Copy out each line of the material that includes the word "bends".

Start of Dataset content

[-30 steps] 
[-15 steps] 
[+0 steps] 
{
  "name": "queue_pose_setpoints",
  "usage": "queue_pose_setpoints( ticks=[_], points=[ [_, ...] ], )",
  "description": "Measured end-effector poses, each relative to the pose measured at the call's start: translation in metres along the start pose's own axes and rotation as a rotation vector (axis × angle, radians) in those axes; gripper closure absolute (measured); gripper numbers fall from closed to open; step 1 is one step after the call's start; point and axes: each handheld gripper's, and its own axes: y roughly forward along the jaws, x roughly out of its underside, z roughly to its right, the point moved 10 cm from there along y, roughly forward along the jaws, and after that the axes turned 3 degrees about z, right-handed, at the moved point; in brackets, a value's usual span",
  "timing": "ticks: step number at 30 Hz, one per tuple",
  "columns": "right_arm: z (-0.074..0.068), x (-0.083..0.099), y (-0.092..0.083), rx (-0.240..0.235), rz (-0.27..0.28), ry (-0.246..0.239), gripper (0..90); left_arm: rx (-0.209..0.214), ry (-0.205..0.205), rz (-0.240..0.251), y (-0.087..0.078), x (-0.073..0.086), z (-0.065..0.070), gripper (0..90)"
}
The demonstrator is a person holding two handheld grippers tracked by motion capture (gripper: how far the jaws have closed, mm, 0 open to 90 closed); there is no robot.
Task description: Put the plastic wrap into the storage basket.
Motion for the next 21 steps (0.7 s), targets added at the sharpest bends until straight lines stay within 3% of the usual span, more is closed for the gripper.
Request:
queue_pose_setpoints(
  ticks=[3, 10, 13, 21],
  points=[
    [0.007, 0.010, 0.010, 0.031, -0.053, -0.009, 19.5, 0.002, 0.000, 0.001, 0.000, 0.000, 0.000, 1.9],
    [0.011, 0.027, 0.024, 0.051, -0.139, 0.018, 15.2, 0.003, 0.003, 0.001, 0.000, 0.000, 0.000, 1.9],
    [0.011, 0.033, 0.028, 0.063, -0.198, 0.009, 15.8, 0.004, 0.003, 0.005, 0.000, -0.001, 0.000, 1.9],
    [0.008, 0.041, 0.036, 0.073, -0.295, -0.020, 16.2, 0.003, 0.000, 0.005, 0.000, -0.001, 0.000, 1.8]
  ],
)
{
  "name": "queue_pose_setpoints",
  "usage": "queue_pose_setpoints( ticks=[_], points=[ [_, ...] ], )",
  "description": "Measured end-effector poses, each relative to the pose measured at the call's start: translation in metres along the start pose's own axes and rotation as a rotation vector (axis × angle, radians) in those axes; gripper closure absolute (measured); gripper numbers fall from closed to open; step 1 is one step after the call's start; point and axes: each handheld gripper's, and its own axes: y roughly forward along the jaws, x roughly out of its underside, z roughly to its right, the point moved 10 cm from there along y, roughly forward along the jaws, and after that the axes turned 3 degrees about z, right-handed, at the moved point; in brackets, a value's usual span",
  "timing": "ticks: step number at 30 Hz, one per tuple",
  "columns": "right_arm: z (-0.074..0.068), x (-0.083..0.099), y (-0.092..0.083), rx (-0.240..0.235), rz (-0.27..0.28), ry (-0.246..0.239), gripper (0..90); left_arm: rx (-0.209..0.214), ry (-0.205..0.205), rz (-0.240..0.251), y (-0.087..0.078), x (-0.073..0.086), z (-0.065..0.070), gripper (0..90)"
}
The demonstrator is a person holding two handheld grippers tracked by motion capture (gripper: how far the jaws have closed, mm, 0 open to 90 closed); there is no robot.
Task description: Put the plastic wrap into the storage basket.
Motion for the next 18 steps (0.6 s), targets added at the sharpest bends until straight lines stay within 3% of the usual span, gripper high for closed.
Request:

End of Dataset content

▶ Task response:
Motion for the next 21 steps (0.7 s), targets added at the sharpest bends until straight lines stay within 3% of the usual span, more is closed for the gripper.
Motion for the next 18 steps (0.6 s), targets added at the sharpest bends until straight lines stay within 3% of the usual span, gripper high for closed.

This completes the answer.